Both alleles maintained in population by selection. The frequencies of the alleles at equilibrium will be:. S should be eliminated because sickle cell anemia lowers fitness. S is maintained where malarial agent Plasmodium falciparum exists because AS heterozygotes are resistant to malaria. Note that S allele is very low frequency where there is no malaria the selective coefficient of S is different because the environment is different.

See figure 5. Another way that genetic variation can be maintained is through multiple niche polymorphism polymorphism maintained by environmental heterogeneity in selection coefficients. If different genotypes are favored in different niches, patches or habitats, both alleles can be maintained. Heterozygotes will have the highest average fitness although they are not the most fit in either habitat see figure 5.

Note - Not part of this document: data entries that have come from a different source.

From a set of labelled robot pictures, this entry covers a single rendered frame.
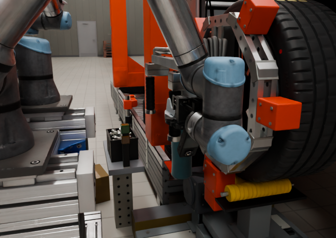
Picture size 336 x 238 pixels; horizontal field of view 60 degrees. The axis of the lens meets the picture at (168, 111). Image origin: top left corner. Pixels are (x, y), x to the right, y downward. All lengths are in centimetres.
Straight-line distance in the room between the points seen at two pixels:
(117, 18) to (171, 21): 270
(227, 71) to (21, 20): 33
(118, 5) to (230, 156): 289
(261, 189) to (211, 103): 64
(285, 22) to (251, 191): 57
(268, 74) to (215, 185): 48
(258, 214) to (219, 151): 80
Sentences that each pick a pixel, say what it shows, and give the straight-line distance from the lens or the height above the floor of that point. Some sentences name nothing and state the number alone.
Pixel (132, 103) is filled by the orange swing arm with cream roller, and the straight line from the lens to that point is 267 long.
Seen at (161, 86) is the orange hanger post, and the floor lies 82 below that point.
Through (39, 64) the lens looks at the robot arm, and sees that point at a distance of 110.
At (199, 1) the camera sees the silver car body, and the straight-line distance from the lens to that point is 238.
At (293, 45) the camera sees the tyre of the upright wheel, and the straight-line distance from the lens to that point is 87.
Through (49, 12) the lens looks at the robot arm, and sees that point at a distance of 133.
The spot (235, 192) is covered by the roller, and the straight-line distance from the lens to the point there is 107.
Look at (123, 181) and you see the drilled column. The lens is 166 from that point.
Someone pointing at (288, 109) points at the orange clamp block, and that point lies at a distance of 79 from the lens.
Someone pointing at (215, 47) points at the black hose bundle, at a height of 102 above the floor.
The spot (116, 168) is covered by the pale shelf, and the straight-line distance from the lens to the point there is 142.
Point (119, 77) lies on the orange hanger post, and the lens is 331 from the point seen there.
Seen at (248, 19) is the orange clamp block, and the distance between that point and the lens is 88.
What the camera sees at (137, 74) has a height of 65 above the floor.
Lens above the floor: 104
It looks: 14 degrees down
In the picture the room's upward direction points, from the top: straight up
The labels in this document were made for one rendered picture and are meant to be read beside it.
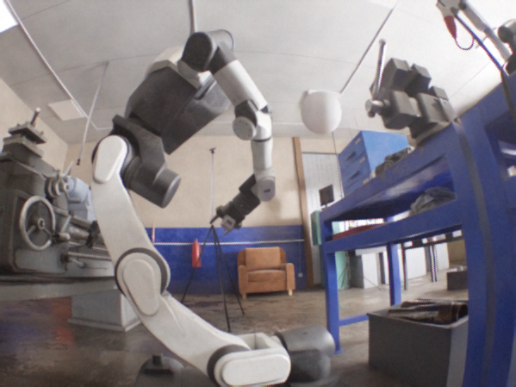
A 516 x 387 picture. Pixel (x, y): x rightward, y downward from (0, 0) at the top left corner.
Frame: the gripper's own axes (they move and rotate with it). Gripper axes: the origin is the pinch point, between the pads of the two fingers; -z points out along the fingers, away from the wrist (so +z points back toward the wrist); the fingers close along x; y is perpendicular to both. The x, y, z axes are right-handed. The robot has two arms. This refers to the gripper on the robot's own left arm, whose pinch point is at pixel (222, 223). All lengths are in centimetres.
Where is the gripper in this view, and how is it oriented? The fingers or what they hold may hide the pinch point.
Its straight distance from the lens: 100.9
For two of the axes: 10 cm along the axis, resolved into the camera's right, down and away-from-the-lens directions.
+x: -7.1, -6.0, -3.7
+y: 0.6, 4.7, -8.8
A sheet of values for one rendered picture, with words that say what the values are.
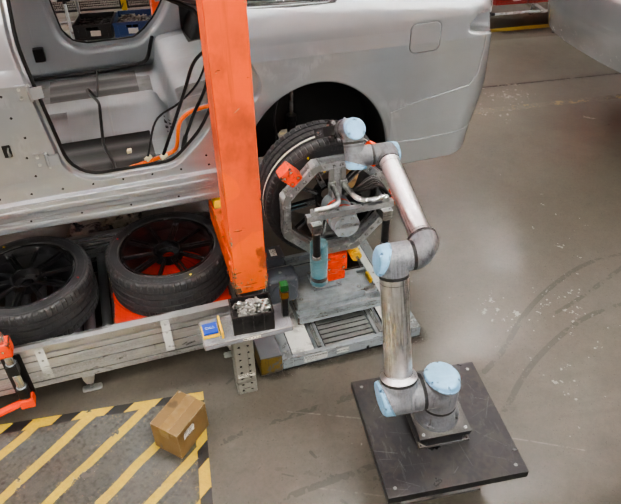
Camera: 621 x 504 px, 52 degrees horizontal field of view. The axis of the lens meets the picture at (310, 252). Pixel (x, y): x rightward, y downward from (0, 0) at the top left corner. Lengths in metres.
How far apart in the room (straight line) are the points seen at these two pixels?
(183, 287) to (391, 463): 1.34
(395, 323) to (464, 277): 1.69
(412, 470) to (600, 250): 2.32
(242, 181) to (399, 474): 1.38
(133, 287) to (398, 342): 1.47
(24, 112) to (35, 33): 1.73
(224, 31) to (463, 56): 1.49
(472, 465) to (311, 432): 0.82
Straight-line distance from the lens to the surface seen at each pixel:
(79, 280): 3.45
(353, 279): 3.65
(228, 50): 2.49
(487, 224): 4.57
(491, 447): 2.92
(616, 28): 4.97
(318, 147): 2.99
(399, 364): 2.55
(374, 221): 3.24
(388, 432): 2.89
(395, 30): 3.30
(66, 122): 4.03
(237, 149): 2.68
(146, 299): 3.38
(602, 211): 4.96
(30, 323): 3.39
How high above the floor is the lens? 2.66
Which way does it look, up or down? 39 degrees down
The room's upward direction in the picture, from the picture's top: 1 degrees counter-clockwise
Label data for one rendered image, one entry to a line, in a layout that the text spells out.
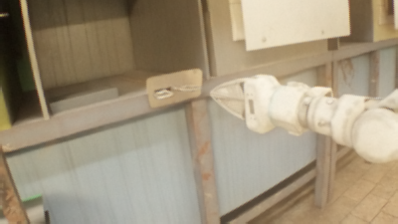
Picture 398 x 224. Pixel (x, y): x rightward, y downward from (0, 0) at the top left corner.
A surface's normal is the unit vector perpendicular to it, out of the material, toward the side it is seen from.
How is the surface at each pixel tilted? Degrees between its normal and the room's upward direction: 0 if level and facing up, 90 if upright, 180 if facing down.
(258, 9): 90
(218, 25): 90
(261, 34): 90
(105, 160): 90
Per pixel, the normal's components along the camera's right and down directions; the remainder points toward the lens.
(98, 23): 0.54, 0.14
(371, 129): -0.83, 0.16
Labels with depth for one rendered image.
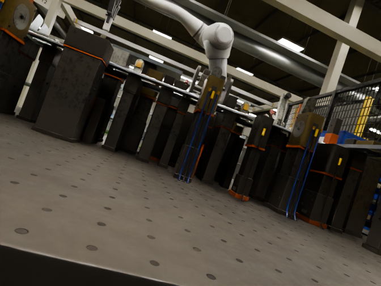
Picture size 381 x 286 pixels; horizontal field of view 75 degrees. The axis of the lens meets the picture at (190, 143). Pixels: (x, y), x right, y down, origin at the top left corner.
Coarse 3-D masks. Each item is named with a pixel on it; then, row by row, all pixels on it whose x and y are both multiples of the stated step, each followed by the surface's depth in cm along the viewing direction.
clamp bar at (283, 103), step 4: (288, 92) 119; (284, 96) 122; (288, 96) 118; (280, 100) 121; (284, 100) 122; (288, 100) 121; (280, 104) 120; (284, 104) 121; (280, 108) 119; (284, 108) 121; (276, 112) 121; (280, 112) 120; (284, 112) 120; (276, 116) 119; (280, 116) 120; (284, 116) 119; (276, 120) 118; (280, 120) 120; (280, 124) 119
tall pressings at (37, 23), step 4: (40, 16) 432; (36, 20) 425; (40, 20) 438; (32, 24) 418; (36, 24) 431; (40, 24) 445; (44, 24) 424; (36, 28) 438; (40, 28) 416; (44, 28) 430; (48, 28) 446; (44, 32) 437
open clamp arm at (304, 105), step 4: (304, 100) 88; (308, 100) 87; (312, 100) 87; (304, 104) 87; (308, 104) 87; (312, 104) 87; (300, 108) 89; (304, 108) 87; (308, 108) 87; (312, 108) 87; (300, 112) 88; (304, 112) 87; (292, 128) 90
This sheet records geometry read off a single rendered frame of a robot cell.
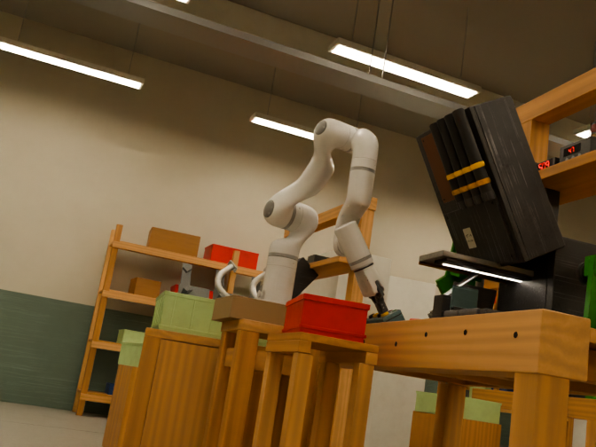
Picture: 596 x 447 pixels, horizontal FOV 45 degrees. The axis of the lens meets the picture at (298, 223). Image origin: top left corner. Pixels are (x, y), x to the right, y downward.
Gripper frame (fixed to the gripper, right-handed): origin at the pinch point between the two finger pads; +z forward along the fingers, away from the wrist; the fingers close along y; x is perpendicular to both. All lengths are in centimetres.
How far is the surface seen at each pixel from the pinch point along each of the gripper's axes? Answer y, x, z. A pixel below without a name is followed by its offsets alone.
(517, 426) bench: 82, -19, 27
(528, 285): 27.4, 39.6, 11.7
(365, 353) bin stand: 24.0, -22.3, 6.7
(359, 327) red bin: 23.6, -20.5, -1.1
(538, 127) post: -8, 102, -35
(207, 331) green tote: -84, -42, -13
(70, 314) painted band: -690, -61, -61
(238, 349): -25, -46, -6
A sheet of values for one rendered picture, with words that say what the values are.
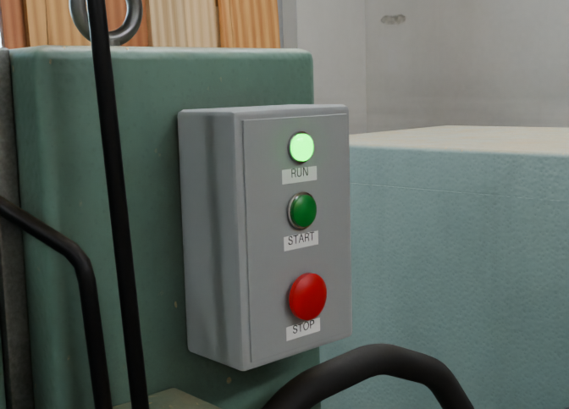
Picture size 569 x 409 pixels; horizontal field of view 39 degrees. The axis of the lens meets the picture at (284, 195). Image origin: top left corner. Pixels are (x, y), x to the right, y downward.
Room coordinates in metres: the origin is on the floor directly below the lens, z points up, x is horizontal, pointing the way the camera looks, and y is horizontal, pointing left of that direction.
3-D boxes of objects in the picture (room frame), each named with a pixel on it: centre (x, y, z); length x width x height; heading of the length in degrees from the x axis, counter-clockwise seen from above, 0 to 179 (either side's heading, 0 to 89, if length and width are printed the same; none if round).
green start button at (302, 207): (0.50, -0.01, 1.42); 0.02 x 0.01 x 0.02; 132
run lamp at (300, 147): (0.50, -0.01, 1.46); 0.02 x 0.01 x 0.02; 132
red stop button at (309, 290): (0.50, -0.01, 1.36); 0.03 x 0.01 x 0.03; 132
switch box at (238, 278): (0.53, 0.01, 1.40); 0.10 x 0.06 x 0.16; 132
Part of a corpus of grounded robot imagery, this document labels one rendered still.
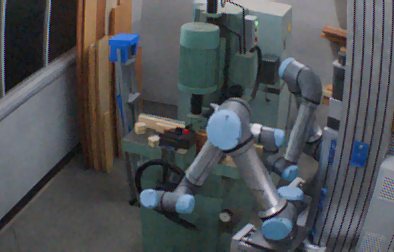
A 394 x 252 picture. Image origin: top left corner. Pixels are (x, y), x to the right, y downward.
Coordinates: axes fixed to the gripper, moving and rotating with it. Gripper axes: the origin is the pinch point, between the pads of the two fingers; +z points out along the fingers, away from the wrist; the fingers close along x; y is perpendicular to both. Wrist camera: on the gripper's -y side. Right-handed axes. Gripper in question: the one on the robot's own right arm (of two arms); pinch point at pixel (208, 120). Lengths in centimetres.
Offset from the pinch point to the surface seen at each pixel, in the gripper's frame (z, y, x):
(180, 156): 8.0, 9.0, 15.4
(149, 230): 28, -3, 71
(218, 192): -7.5, -1.6, 34.4
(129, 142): 38.7, -0.8, 20.4
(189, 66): 13.4, -6.5, -20.1
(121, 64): 85, -71, 6
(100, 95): 120, -103, 43
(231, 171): -12.5, -0.8, 21.7
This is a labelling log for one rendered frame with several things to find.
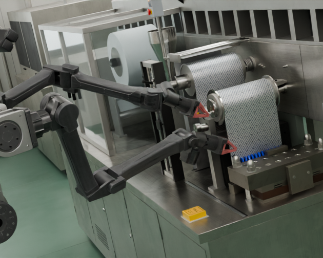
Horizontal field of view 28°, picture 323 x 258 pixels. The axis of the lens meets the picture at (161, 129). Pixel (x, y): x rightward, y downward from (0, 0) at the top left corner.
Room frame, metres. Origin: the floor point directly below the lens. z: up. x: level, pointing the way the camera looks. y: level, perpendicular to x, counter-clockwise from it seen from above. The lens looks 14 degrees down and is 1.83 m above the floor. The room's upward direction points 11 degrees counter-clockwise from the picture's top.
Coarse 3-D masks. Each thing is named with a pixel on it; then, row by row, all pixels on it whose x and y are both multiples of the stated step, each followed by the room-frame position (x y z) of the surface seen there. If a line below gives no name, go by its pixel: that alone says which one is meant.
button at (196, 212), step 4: (192, 208) 2.31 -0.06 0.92; (196, 208) 2.30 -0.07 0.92; (200, 208) 2.29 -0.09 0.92; (184, 212) 2.28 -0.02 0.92; (188, 212) 2.27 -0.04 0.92; (192, 212) 2.27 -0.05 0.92; (196, 212) 2.26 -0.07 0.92; (200, 212) 2.26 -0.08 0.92; (204, 212) 2.26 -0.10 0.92; (184, 216) 2.29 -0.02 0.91; (188, 216) 2.25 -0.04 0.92; (192, 216) 2.24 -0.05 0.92; (196, 216) 2.25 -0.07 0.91; (200, 216) 2.25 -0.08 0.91; (204, 216) 2.26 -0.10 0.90; (192, 220) 2.24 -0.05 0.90
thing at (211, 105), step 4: (208, 100) 2.51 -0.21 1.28; (212, 100) 2.49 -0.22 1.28; (208, 104) 2.52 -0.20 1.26; (212, 104) 2.48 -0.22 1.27; (208, 108) 2.52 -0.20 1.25; (212, 108) 2.49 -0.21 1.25; (216, 108) 2.47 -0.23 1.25; (212, 112) 2.49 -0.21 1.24; (216, 112) 2.47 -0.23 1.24; (212, 116) 2.50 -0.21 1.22; (216, 116) 2.49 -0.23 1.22
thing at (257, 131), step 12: (276, 108) 2.53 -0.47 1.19; (228, 120) 2.46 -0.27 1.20; (240, 120) 2.47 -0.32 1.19; (252, 120) 2.49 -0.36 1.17; (264, 120) 2.51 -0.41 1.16; (276, 120) 2.53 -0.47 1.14; (228, 132) 2.45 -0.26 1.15; (240, 132) 2.47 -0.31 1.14; (252, 132) 2.49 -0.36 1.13; (264, 132) 2.51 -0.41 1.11; (276, 132) 2.52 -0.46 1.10; (240, 144) 2.47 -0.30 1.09; (252, 144) 2.49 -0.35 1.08; (264, 144) 2.50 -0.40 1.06; (276, 144) 2.52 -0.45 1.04; (240, 156) 2.47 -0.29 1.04
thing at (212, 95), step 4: (268, 80) 2.57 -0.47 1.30; (272, 84) 2.55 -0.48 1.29; (208, 96) 2.54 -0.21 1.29; (212, 96) 2.50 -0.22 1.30; (216, 100) 2.47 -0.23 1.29; (216, 104) 2.47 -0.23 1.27; (220, 108) 2.46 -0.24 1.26; (220, 112) 2.46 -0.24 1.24; (220, 116) 2.46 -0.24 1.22; (216, 120) 2.50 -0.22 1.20
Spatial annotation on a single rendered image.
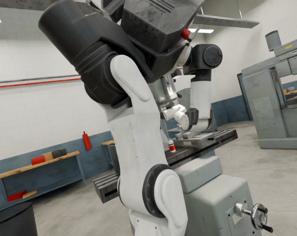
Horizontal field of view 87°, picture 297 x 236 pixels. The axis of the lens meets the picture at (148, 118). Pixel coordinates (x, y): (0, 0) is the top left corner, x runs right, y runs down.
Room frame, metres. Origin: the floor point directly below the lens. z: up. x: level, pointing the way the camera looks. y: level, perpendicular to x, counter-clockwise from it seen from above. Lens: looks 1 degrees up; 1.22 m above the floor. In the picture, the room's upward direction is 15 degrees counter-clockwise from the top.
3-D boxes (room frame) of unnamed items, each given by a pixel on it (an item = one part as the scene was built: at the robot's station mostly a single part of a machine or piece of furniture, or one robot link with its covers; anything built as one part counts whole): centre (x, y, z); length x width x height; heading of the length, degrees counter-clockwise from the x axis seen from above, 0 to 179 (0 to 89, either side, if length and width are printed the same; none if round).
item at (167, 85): (1.14, -0.19, 1.45); 0.04 x 0.04 x 0.21; 28
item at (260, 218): (0.80, -0.38, 0.63); 0.16 x 0.12 x 0.12; 28
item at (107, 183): (1.24, -0.14, 0.89); 1.24 x 0.23 x 0.08; 118
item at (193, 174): (1.24, -0.14, 0.79); 0.50 x 0.35 x 0.12; 28
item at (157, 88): (1.24, -0.14, 1.47); 0.21 x 0.19 x 0.32; 118
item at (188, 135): (1.26, -0.30, 1.02); 0.15 x 0.06 x 0.04; 121
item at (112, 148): (1.09, 0.19, 1.03); 0.22 x 0.12 x 0.20; 126
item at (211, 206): (1.22, -0.15, 0.43); 0.81 x 0.32 x 0.60; 28
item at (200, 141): (1.28, -0.29, 0.98); 0.35 x 0.15 x 0.11; 31
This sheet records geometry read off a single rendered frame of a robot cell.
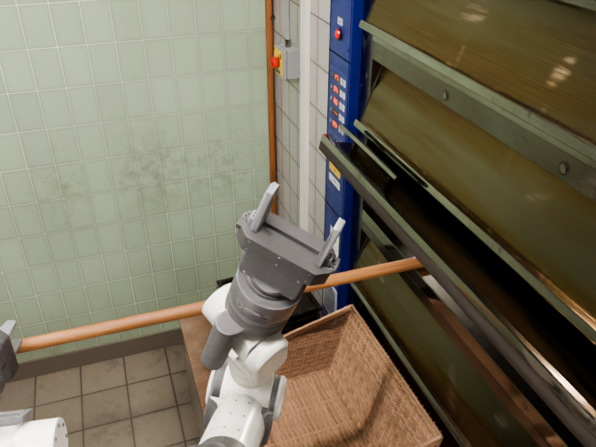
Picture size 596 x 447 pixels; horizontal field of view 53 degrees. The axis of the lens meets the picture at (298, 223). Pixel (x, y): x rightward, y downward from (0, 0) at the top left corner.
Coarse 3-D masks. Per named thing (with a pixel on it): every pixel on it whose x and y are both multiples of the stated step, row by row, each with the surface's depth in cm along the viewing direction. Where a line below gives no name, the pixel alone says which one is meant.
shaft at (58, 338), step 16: (352, 272) 145; (368, 272) 146; (384, 272) 147; (320, 288) 143; (192, 304) 135; (112, 320) 131; (128, 320) 131; (144, 320) 132; (160, 320) 133; (48, 336) 127; (64, 336) 127; (80, 336) 128; (96, 336) 129
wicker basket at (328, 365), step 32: (320, 320) 188; (352, 320) 189; (288, 352) 191; (320, 352) 196; (352, 352) 187; (384, 352) 172; (320, 384) 196; (352, 384) 187; (384, 384) 171; (288, 416) 185; (320, 416) 185; (352, 416) 185; (384, 416) 170; (416, 416) 156
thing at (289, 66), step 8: (280, 48) 206; (288, 48) 206; (296, 48) 206; (288, 56) 204; (296, 56) 205; (280, 64) 206; (288, 64) 205; (296, 64) 206; (280, 72) 208; (288, 72) 207; (296, 72) 208
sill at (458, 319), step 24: (384, 240) 166; (432, 288) 144; (456, 312) 137; (480, 336) 130; (480, 360) 129; (504, 360) 124; (504, 384) 122; (528, 384) 118; (528, 408) 115; (552, 432) 109
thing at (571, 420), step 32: (384, 160) 156; (416, 192) 141; (416, 224) 125; (448, 224) 128; (416, 256) 117; (448, 256) 115; (480, 256) 118; (448, 288) 107; (480, 288) 107; (512, 288) 109; (480, 320) 99; (512, 320) 99; (544, 320) 101; (512, 352) 92; (544, 352) 93; (576, 352) 95; (544, 384) 86; (576, 384) 87
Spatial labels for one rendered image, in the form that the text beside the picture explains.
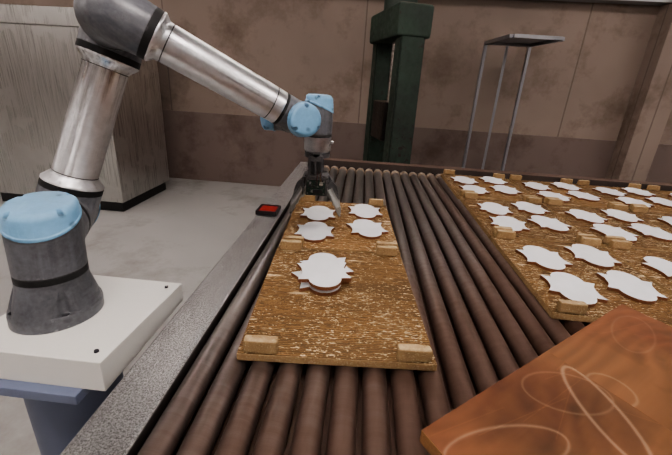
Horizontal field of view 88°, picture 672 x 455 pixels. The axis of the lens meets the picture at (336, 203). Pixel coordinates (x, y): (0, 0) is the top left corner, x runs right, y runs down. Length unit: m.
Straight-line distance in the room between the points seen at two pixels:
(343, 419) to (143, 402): 0.30
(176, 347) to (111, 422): 0.15
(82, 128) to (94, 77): 0.11
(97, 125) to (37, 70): 3.40
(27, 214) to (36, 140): 3.67
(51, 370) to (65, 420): 0.19
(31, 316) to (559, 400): 0.84
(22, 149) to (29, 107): 0.44
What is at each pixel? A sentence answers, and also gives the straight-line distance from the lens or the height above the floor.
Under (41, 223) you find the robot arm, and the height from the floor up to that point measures 1.13.
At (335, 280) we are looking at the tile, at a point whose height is 0.97.
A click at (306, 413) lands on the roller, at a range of 0.61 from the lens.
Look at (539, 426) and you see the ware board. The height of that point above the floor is 1.04.
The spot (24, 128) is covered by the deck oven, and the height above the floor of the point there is 0.79.
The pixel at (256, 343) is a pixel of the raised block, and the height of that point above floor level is 0.96.
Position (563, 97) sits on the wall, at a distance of 4.99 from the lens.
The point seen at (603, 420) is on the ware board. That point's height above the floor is 1.04.
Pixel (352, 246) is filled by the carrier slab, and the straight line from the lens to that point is 1.03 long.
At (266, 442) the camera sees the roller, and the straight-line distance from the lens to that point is 0.59.
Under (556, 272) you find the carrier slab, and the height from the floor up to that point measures 0.95.
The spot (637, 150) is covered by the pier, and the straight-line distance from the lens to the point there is 5.26.
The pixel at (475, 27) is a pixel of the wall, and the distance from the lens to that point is 4.63.
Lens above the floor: 1.39
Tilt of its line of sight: 19 degrees down
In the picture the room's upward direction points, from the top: 4 degrees clockwise
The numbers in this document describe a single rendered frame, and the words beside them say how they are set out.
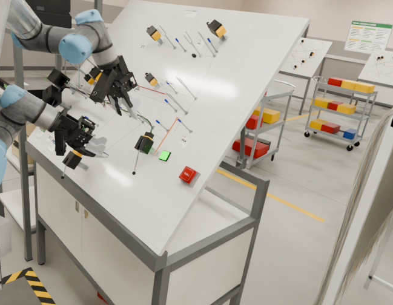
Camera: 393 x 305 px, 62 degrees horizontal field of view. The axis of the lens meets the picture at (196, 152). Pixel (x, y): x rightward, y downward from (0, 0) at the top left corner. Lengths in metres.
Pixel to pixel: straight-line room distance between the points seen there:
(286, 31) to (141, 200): 0.85
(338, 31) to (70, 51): 11.93
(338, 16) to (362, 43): 1.23
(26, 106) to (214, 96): 0.66
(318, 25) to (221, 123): 11.77
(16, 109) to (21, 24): 0.24
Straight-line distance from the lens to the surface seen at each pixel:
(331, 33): 12.71
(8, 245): 0.93
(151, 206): 1.23
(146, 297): 1.38
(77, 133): 1.08
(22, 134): 2.10
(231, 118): 1.22
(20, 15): 0.96
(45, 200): 2.08
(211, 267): 1.48
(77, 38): 0.98
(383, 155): 1.08
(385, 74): 9.99
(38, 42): 1.04
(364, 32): 12.37
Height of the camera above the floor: 1.60
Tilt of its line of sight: 21 degrees down
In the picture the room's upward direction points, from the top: 9 degrees clockwise
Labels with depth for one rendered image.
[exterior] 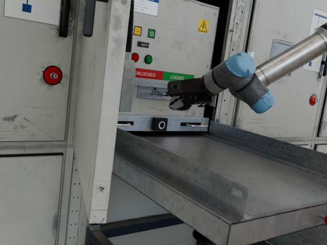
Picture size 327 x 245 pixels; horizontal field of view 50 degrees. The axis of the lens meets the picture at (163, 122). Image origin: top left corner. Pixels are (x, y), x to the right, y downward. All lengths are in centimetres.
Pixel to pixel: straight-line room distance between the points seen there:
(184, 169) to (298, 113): 122
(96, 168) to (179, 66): 90
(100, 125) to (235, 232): 33
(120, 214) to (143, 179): 49
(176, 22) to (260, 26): 42
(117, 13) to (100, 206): 32
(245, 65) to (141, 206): 71
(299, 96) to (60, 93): 124
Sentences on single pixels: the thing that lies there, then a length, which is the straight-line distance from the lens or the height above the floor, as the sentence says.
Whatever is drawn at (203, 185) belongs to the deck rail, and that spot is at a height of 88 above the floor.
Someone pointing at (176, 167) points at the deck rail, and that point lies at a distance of 85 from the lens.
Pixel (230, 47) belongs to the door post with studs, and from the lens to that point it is 156.
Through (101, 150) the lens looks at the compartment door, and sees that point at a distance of 59.
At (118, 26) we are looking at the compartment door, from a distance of 57.
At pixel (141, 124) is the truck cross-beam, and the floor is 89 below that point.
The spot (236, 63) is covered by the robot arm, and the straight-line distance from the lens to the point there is 101.
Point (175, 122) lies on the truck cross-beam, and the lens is 145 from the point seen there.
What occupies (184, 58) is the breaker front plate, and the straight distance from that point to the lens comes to 145.
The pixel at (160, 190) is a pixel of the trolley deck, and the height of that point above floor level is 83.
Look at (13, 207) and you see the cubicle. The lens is 121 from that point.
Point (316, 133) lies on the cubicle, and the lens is 219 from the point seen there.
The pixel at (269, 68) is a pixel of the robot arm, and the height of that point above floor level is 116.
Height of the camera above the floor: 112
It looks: 9 degrees down
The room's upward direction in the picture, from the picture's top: 7 degrees clockwise

The same dynamics would apply to temporal heterogeneity spring and fall; winter and summer assuming that selection did not eliminate one allele during the first period of selection. Classic example of temporal heterogeneity: third chromosome inversions of Drosophila pseudoobscura studied by T.

Natural Selection, Genetic Drift, and Gene Flow Do Not Act in Isolation in Natural Populations

Different chromosomal arrangements "Standard" and "Chiricahua" show reciprocal frequency changes during the year. Yet another way to maintain variation by selection is through frequency dependent selection. If an allele's fitness is not constant but increases as it gets rare this will drive the allele back to higher frequency. Example: allele may give a new or distinct phenotype that predators ignore because they search for food using a "search image" e. Most by no means all evolutionary biologists believe that selection plays a major role in shaping organic diversity, but it is often difficult to "see" selection.

When selection coefficients are large D p can be large, but the problem here is that with directional selection fixation is reached in a few generations and we still can't "see" selection unless we are lucky enough to catch a population in the middle of the period of rapid change. What affects the rate of change under selection? With some simple algebra we can rearrange this.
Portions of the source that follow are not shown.